- Posen Township, Minnesota Location within the state of Minnesota Posen Township, Minnesota Posen Township, Minnesota (the United States)
- Coordinates: 44°35′25″N 95°32′2″W﻿ / ﻿44.59028°N 95.53389°W
- Country: United States
- State: Minnesota
- County: Yellow Medicine

Area
- • Total: 36.1 sq mi (93.5 km^{2})
- • Land: 35.1 sq mi (91.0 km^{2})
- • Water: 0.97 sq mi (2.5 km^{2})
- Elevation: 1,063 ft (324 m)

Population (2000)
- • Total: 234
- • Density: 6.7/sq mi (2.6/km^{2})
- Time zone: UTC-6 (Central (CST))
- • Summer (DST): UTC-5 (CDT)
- FIPS code: 27-52180
- GNIS feature ID: 0665346

= Posen Township, Yellow Medicine County, Minnesota =

Posen Township is a township in Yellow Medicine County, Minnesota, United States. The population was 234 at the 2000 census.

Posen Township was organized in 1879, and named after Poznań (German: Posen), which was part of Germany at that time, today it is in Poland.

==Geography==
According to the United States Census Bureau, the township has a total area of 36.1 square miles (93.5 km^{2}), of which 35.1 square miles (91.0 km^{2}) is land and 1.0 square mile (2.5 km^{2}) (2.69%) is water.

==Demographics==
As of the census of 2000, there were 234 people, 87 households, and 74 families residing in the township. The population density was 6.7 people per square mile (2.6/km^{2}). There were 90 housing units at an average density of 2.6/sq mi (1.0/km^{2}).

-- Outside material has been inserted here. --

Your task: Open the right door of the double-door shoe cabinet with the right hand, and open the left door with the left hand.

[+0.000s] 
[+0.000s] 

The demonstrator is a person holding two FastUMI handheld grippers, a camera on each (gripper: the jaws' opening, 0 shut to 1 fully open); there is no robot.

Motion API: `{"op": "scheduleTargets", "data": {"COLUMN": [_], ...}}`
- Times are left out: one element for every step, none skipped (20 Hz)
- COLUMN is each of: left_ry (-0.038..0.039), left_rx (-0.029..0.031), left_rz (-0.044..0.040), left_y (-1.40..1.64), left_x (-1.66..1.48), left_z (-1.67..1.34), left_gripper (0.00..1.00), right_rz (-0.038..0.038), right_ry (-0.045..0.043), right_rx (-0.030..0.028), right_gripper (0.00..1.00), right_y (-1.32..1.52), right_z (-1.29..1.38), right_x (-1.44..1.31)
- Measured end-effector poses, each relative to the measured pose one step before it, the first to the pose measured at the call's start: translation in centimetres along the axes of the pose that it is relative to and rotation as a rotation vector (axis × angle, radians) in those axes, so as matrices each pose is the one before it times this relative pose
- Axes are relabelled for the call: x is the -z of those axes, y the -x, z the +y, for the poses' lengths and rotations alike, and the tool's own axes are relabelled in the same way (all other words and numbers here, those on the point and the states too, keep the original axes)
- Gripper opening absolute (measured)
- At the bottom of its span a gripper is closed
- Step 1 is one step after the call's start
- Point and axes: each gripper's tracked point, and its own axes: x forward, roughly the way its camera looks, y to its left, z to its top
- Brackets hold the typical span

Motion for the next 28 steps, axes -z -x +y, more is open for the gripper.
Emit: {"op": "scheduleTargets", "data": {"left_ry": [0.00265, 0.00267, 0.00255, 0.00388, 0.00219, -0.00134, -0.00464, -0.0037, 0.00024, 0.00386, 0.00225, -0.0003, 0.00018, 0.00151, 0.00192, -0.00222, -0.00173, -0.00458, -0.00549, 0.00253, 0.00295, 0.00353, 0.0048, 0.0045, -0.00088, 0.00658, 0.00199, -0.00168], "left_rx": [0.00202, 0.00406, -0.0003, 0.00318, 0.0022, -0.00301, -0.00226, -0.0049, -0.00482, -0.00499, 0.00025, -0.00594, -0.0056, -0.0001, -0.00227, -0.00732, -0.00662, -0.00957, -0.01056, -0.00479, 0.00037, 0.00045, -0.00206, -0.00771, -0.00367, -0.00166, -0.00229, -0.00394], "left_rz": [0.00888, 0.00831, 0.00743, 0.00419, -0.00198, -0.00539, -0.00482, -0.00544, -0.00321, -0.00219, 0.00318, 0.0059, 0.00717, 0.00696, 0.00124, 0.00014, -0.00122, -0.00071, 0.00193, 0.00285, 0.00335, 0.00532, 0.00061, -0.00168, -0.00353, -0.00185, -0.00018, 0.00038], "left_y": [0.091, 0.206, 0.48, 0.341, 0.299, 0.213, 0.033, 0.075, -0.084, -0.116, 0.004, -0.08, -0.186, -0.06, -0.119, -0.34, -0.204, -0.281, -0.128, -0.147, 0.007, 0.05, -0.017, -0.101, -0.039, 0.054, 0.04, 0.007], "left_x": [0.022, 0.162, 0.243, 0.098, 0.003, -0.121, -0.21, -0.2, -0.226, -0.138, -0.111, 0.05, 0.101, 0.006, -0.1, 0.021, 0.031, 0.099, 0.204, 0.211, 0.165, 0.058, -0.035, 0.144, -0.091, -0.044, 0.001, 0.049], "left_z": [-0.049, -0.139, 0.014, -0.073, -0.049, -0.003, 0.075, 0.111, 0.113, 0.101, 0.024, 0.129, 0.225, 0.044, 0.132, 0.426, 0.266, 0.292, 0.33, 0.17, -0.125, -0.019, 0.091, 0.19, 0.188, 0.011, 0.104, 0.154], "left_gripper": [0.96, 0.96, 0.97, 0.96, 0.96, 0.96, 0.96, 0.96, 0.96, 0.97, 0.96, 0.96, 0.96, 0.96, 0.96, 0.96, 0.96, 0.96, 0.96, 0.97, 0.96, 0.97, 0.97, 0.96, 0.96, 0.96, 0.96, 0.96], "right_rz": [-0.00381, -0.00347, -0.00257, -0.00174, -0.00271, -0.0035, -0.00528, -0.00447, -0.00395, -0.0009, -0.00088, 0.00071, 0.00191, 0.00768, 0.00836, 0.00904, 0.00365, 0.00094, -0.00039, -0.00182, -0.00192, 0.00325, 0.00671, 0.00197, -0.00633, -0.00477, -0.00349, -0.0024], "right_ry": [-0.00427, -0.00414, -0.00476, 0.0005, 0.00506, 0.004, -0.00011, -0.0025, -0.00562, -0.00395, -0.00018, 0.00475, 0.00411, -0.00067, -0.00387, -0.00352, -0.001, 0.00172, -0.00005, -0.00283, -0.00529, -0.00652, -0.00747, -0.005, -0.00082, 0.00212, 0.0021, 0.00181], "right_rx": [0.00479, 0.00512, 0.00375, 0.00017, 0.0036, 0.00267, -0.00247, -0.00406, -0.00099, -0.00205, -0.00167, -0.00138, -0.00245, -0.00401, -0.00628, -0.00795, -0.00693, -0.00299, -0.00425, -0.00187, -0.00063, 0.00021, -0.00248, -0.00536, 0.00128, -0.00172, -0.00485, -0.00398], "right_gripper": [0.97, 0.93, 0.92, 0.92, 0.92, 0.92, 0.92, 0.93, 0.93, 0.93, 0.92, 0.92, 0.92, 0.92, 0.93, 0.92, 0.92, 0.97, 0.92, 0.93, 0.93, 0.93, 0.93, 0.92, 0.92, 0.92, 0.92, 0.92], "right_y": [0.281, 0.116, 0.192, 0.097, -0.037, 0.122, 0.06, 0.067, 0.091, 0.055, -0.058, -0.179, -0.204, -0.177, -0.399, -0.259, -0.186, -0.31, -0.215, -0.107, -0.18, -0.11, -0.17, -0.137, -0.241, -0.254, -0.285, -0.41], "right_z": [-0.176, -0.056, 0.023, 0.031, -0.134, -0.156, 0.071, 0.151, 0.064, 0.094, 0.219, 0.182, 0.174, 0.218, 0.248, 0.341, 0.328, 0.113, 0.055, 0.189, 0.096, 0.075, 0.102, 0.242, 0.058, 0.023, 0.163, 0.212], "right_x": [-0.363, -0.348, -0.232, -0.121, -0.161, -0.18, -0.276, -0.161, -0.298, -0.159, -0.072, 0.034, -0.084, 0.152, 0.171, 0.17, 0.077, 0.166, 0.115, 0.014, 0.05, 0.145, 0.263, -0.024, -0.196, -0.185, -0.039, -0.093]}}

The racial makeup of the township was 98.72% White, 0.43% Asian, and 0.85% from two or more races.

There were 87 households, out of which 33.3% had children under the age of 18 living with them, 78.2% were married couples living together, 3.4% had a female householder with no husband present, and 14.9% were non-families. 12.6% of all households were made up of individuals, and 4.6% had someone living alone who was 65 years of age or older. The average household size was 2.69 and the average family size was 2.89.

In the township the population was spread out, with 26.5% under the age of 18, 6.0% from 18 to 24, 26.9% from 25 to 44, 23.9% from 45 to 64, and 16.7% who were 65 years of age or older. The median age was 39 years. For every 100 females, there were 96.6 males. For every 100 females age 18 and over, there were 102.4 males.

The median income for a household in the township was $40,313, and the median income for a family was $41,563. Males had a median income of $35,625 versus $20,750 for females. The per capita income for the township was $20,132. About 7.1% of families and 8.7% of the population were below the poverty line, including 15.5% of those under the age of eighteen and none of those 65 or over.